**The task:**
Every line of the material must be restated exactly, though not its pictures.

BEGIN

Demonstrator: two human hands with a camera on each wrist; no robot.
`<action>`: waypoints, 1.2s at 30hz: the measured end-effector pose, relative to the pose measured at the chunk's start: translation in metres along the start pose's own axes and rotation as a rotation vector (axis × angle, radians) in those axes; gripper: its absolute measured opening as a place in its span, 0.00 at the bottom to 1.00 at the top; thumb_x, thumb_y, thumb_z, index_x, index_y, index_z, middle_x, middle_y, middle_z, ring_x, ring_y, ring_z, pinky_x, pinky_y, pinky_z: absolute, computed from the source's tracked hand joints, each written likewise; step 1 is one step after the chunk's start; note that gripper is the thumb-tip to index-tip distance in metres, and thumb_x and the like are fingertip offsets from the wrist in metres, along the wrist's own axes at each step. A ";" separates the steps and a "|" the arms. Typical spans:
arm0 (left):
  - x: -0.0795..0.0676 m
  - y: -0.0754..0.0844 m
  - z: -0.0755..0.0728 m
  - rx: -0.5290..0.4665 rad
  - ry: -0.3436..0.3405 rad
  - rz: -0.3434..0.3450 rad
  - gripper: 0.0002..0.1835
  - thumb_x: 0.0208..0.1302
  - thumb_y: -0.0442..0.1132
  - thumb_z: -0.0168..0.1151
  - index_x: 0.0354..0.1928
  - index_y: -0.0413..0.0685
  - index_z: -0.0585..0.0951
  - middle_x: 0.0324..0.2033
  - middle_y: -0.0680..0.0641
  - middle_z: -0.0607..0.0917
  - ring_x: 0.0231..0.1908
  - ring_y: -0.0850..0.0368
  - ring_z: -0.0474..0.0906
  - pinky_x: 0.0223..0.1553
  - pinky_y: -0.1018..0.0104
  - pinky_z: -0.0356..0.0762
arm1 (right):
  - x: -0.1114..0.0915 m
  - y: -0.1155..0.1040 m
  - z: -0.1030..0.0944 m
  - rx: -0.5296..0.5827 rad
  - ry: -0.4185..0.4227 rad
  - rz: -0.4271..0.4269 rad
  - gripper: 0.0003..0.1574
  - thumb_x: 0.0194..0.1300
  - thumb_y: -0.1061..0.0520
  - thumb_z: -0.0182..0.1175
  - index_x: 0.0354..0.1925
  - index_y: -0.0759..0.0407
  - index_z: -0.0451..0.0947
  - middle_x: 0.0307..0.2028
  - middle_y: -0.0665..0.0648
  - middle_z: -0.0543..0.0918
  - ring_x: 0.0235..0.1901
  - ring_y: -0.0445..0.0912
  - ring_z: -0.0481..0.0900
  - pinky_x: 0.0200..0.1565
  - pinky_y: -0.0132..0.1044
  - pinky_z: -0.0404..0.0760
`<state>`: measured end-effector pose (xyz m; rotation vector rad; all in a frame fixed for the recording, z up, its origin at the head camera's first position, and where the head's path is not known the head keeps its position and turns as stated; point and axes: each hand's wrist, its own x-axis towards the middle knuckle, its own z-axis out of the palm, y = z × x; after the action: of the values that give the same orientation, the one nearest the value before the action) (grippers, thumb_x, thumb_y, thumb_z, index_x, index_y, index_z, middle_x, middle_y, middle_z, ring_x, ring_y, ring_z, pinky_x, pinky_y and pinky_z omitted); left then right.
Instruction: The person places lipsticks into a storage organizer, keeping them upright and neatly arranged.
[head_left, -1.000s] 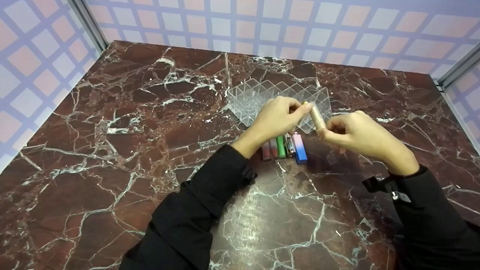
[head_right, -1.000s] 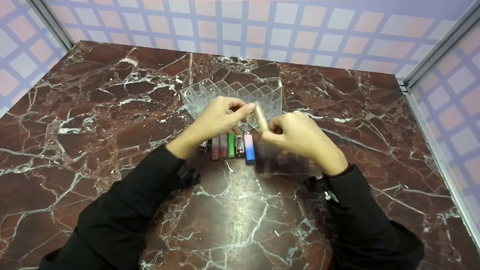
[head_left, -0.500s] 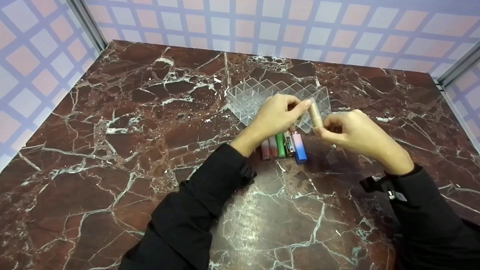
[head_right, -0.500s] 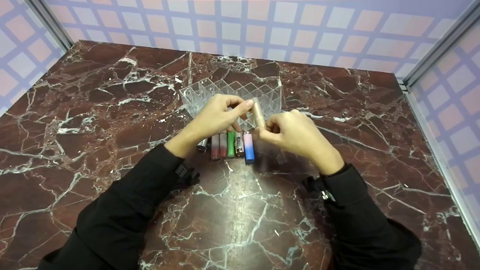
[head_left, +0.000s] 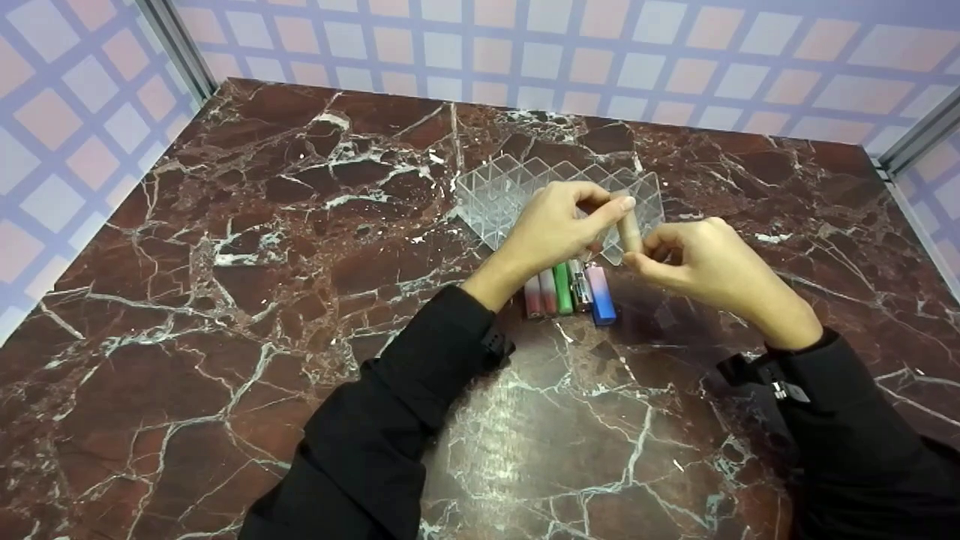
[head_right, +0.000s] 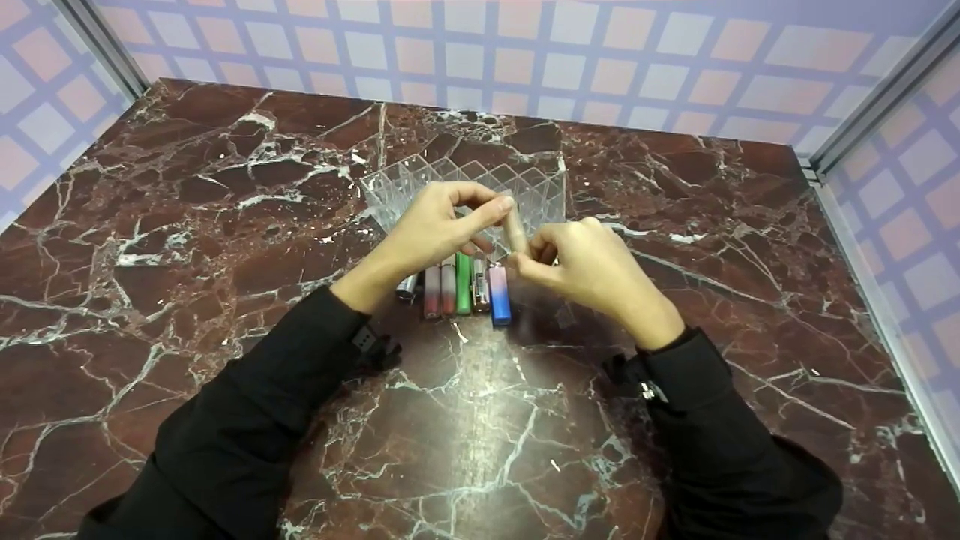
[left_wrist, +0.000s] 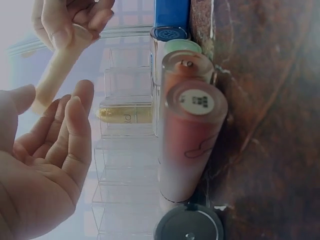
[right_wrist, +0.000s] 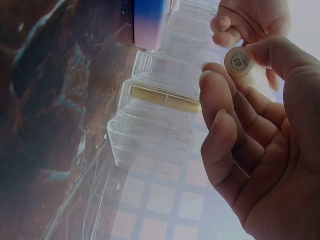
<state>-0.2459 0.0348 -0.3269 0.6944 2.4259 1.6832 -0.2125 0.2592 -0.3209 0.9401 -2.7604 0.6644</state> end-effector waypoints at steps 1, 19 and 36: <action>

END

**Answer below:**
Demonstrator: two human hands with a camera on each wrist; no robot.
`<action>`: waypoints, 1.2s at 30hz: the measured end-effector pose, relative to the pose measured at the chunk's start: translation in metres along the start pose's own axes and rotation as a rotation vector (axis × angle, radians) in those axes; gripper: its absolute measured opening as a place in its span, 0.00 at the bottom to 1.00 at the top; thumb_x, thumb_y, thumb_z, index_x, index_y, index_z, middle_x, middle_y, middle_z, ring_x, ring_y, ring_z, pinky_x, pinky_y, pinky_z: absolute, computed from the source's tracked hand joints, each written likewise; step 1 is one step after the chunk's start; note that gripper is the thumb-tip to index-tip distance in metres, and thumb_x and the like are fingertip offsets from the wrist in metres, along the wrist's own axes at each step. A ";" separates the steps and a "|" the arms. Typical spans:
arm0 (left):
  - x: -0.0795..0.0676 m
  - y: -0.0754..0.0844 m
  - z: -0.0755..0.0728 m
  - rx: -0.5290..0.4665 rad
  - ry: -0.3436..0.3405 rad
  - rz: -0.3434..0.3450 rad
  - gripper: 0.0002..0.1835
  - thumb_x: 0.0208..0.1302
  - thumb_y: -0.0442..0.1132
  - thumb_z: -0.0168..0.1151
  - index_x: 0.0354..0.1928
  - index_y: -0.0413..0.0685
  - index_z: -0.0585..0.0951
  - middle_x: 0.0324..0.2033
  - middle_y: -0.0680..0.0641
  - middle_z: -0.0607..0.0917
  - ring_x: 0.0231..0.1908
  - ring_y: -0.0850..0.0368
  - ring_z: -0.0474..0.0906
  - pinky_x: 0.0223..0.1553
  - pinky_y: -0.1018..0.0104
  - pinky_z: -0.0356..0.0762
arm1 (right):
  - x: -0.1114..0.0915 m
  - y: -0.1155..0.1040 m
  - z: -0.1030..0.0944 m
  - rx: -0.5296..0.5827 rad
  - ry: -0.4185..0.4227 rad
  - rz: -0.4271..0.4269 rad
  - gripper: 0.0003..0.1574
  - thumb_x: 0.0194..0.1300
  - thumb_y: -0.1061..0.0520
  - thumb_z: -0.0182..0.1175
  - index_x: 0.0354..0.1925
  - index_y: -0.0759..0.0407
  - index_z: -0.0451..0.0947
  - middle_x: 0.0307..0.2028
  - middle_y: -0.0665..0.0648
  - middle_z: -0.0543..0.0918
  - ring_x: 0.0235..0.1901
  - ring_y: -0.0445..0.0912
  - ring_z: -0.0481..0.0900
  - pinky_x: 0.0200..0.1565
  - pinky_y: -0.0132..0.1044
  - pinky_z: -0.0404..0.0760
`<state>`: measured end-effector pose (xyz m; rotation vector rad; all in a frame fixed for the recording, z up, its origin at the head camera's first position, and where the head's path is not known the head keeps its position and turns as stated; point and axes: each hand's wrist, its own x-axis towards the middle knuckle, its own z-axis out of the palm, y = z × x; after the action: of the values that give the same orientation, the one nearest the value before the action) (grippers, thumb_x, thumb_y, thumb_z, index_x, index_y, index_z, middle_x, middle_y, middle_z, ring_x, ring_y, ring_z, pinky_x, pinky_y and pinky_z omitted); left then right.
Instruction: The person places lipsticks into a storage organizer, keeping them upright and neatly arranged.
[head_left, -1.000s] 
[head_right, -1.000s] 
[head_left, -0.500s] 
[head_right, -0.500s] 
[head_left, +0.000s] 
[head_right, +0.000s] 
[left_wrist, +0.000s] 
[right_wrist, +0.000s] 
<state>-0.2459 0.0348 -0.3269 0.6944 2.4259 1.6832 -0.2125 0.2592 -0.3209 0.9401 -2.7604 0.6644</state> end-effector waypoints at steps 1, 19 and 36: <action>

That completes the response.